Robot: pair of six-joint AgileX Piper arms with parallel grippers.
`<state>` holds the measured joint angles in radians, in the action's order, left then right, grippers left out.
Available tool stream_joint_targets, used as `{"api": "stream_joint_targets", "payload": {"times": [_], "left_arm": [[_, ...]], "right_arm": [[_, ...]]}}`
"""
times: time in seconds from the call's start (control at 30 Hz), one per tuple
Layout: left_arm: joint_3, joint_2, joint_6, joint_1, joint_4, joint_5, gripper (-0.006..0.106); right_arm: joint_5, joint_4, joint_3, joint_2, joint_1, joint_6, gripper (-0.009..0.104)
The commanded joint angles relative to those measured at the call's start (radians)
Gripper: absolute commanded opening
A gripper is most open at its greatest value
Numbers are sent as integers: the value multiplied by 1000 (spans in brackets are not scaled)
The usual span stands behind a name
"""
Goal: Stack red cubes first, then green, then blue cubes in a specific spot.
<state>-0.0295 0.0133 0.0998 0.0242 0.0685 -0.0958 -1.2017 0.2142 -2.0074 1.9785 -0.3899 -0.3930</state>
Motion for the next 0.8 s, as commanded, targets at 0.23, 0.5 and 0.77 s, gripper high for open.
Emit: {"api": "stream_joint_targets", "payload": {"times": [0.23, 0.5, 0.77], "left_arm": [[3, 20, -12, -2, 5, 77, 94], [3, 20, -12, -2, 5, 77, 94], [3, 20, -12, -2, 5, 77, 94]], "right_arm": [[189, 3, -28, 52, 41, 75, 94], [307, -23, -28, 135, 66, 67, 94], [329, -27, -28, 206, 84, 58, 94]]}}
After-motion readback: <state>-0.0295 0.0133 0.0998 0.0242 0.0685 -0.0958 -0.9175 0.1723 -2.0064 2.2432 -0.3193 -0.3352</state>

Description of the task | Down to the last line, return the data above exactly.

Reply to the task |
Robot: pair of six-joint AgileX Piper arms with parallel grippers.
`<state>` holds the measured joint angles in radians, in the action's order, left then right, grippers left out.
Available tool stream_joint_targets, used as `{"api": "stream_joint_targets", "payload": {"times": [_], "left_arm": [[_, ...]], "right_arm": [[_, ...]]}}`
"""
times: time in seconds from the call's start (control at 30 Hz), one per tuple
Layout: left_arm: joint_3, joint_2, joint_6, joint_1, joint_4, joint_5, gripper (-0.006..0.106); right_arm: joint_5, joint_4, joint_3, joint_2, joint_1, joint_6, gripper (-0.009..0.104)
The commanded joint angles relative to those measured at the call's start (radians)
Gripper: absolute commanded opening
A gripper is most open at its greatest value
Numbers are sent as integers: the value multiplied by 1000 (spans in brackets are not scaled)
The usual span stands behind a name
"""
Goal: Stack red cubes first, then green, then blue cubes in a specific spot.
<state>-0.0295 0.0133 0.0998 0.0242 0.0685 -0.0958 -1.2017 0.2142 -2.0074 1.9785 -0.3899 -0.3930</state>
Motion for the next 0.8 s, as commanded, targets at 0.23, 0.5 and 0.77 s, gripper high for open.
Emit: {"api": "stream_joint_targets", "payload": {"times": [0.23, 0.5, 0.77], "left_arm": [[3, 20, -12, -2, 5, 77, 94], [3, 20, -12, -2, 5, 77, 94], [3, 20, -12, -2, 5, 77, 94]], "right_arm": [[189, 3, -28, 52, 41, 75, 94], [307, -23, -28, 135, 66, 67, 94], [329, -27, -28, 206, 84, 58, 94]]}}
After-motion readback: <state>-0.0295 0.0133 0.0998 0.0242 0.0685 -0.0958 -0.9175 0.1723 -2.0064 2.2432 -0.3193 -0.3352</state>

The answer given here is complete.